WORK ITEM
Begin at the line containing "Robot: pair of" and copy exactly through the last line of the listing, skipping every picture.

DATASET EXCERPT
========

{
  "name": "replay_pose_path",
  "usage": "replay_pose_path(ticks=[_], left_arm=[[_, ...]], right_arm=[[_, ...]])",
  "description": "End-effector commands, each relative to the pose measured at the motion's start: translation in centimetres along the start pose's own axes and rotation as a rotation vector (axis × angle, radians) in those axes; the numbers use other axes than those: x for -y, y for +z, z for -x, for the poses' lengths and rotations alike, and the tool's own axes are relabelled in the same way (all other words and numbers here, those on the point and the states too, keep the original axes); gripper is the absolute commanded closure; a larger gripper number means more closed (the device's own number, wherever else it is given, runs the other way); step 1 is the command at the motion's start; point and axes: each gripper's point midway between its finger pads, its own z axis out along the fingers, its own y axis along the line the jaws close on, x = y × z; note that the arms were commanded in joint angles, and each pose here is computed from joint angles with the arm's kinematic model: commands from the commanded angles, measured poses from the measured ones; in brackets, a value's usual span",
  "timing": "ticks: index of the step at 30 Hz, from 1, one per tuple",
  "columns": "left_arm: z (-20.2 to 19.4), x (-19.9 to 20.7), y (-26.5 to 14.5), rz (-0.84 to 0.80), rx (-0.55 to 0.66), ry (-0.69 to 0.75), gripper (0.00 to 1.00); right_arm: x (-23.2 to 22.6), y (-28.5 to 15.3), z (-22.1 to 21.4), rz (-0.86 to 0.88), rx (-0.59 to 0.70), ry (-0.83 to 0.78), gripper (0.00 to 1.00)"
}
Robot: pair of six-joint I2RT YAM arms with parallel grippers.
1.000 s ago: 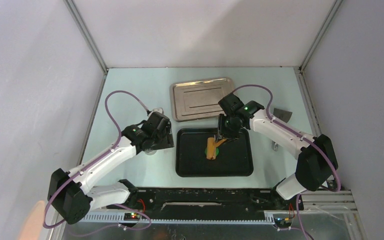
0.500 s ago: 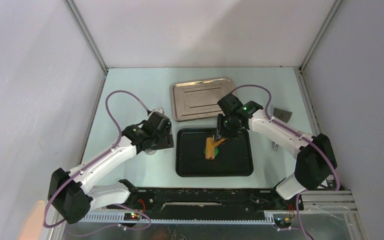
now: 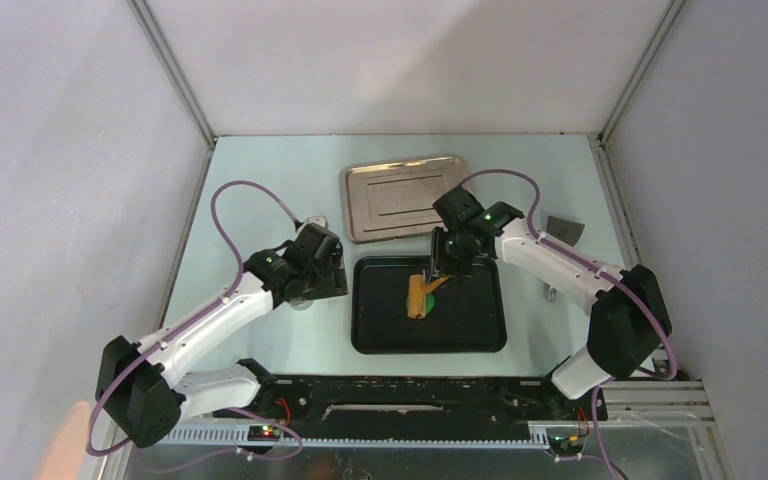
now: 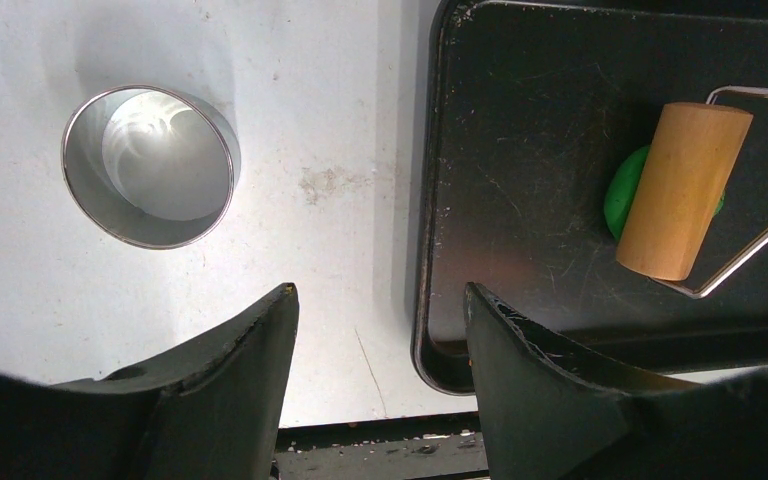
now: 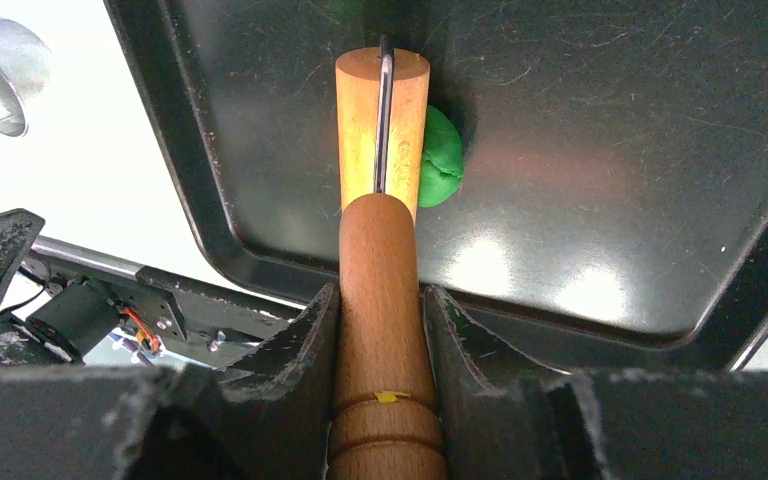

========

SOLUTION
Robot: pair of six-joint I2RT YAM arms with parallel grippers.
1.000 s ago: 
0.500 s ago: 
now: 
now: 
now: 

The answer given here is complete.